Is Receipt Bank the same as Dext?
Yes. Receipt Bank rebranded to Dext in early 2021, and the flagship capture product is now called Dext Prepare. It is the same platform, same account, same core function. If you had a Receipt Bank login, it became a Dext login without any migration on your part.
Why did Receipt Bank change its name?
Receipt Bank rebranded to Dext in 2021 as the product moved past receipt capture into wider bookkeeping automation. The company said the old name no longer described what the tool did. The receipt-scanning product kept its function and picked up the name Dext Prepare.
Has Receipt Bank been discontinued?
No. Receipt Bank was renamed, not shut down. Dext still runs a live landing page telling former users their Receipt Bank account is now their Dext account. If you are searching because you think the product vanished, it did not. It just answers to a different name now.
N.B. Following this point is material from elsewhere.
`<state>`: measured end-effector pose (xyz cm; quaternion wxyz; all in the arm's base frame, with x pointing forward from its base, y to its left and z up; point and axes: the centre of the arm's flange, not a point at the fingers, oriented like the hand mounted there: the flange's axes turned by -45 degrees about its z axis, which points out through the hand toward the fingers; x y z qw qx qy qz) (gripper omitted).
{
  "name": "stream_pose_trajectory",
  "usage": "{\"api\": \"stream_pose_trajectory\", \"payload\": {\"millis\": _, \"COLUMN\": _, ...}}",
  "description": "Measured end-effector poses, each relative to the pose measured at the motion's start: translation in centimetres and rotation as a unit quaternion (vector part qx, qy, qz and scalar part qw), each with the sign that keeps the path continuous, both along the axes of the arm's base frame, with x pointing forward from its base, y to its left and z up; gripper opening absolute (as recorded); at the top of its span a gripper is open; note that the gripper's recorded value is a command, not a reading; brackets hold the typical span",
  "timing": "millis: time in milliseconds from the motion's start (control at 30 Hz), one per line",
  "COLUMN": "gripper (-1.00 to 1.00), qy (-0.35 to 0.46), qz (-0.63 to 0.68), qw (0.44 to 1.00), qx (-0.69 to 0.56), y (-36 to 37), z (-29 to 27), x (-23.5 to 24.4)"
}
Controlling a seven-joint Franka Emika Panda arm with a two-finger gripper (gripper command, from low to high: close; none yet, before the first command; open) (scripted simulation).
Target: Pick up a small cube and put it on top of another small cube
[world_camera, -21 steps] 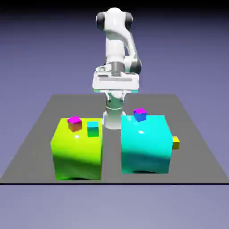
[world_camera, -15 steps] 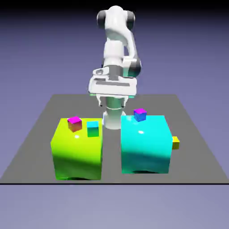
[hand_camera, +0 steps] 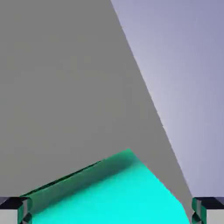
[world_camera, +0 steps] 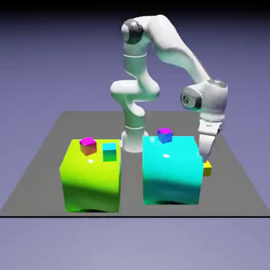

Why did Dext's pricing increase?
Practices point to Dext's per-client pricing model, where the bill scales with how many client entities you connect. IRIS Software Group completed its acquisition of Dext in December 2024, which entrenched that structure. Dext does not publish practice pricing, so the exact figures firms report are third-party accounts, not official.
What is the best Receipt Bank alternative for a small business on Xero or MYOB?
If you only need capture, HubDoc is free with Xero and AutoEntry connects to MYOB AccountRight. If the work after capture is the problem, coding, validation, and approvals, Pulsify handles all three on both Xero and MYOB in one platform rather than a stack of tools.